Geralt woke before sunrise with a vicious hangover and all of his clothes on, neither of which was exactly satisfying to him when he remembered what happened. He groaned when he pushed himself to a sitting position, and found a cool cup of fresh water being pressed into his hands.

“Do you know how many years it has been since I last spent a true night underneath the stars?” Emhyr said, sitting beside Geralt before the cooled ashes of the fire.

Geralt downed the water. “Sorry, was that question or are you just –”

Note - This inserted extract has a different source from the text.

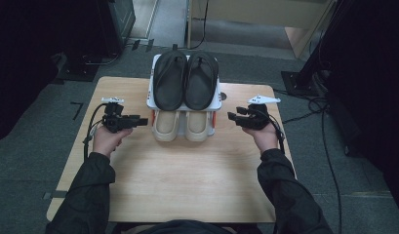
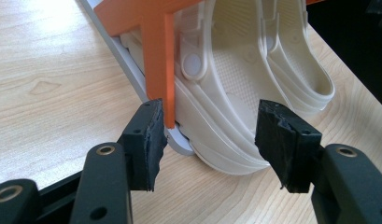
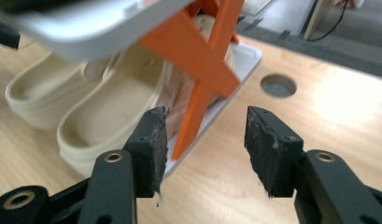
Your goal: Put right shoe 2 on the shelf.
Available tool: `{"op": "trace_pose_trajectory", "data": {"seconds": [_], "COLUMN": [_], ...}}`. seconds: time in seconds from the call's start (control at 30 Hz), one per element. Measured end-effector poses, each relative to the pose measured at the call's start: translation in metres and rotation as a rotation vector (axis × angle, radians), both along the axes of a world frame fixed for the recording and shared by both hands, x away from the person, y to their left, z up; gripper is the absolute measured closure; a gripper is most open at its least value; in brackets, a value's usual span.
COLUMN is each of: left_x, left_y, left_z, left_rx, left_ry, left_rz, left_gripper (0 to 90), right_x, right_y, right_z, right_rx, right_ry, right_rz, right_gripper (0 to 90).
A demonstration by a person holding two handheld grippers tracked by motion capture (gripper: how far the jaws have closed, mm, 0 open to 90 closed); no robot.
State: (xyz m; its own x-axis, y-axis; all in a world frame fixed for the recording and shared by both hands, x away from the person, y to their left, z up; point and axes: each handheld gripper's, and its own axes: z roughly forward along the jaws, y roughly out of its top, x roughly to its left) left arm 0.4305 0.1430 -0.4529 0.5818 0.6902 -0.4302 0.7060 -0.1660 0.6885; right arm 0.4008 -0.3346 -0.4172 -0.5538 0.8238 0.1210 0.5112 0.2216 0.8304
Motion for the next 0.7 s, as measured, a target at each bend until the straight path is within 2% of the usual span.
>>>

Emhyr shook his head. His eyes were tired, not completely focused yet, but the corners of his mouth were pinched upwards into a small yet genuine smile. Even hungover he managed to retain his dignity.

“The sunrises in Toussaint are most beautiful,” he said.

“Emhyr, about last night –”

“Silence,” Emhyr murmured, and rested his hand on Geralt’s thigh. Geralt stilled, his face warm. “Either you wish to pursue it, or not. For now...”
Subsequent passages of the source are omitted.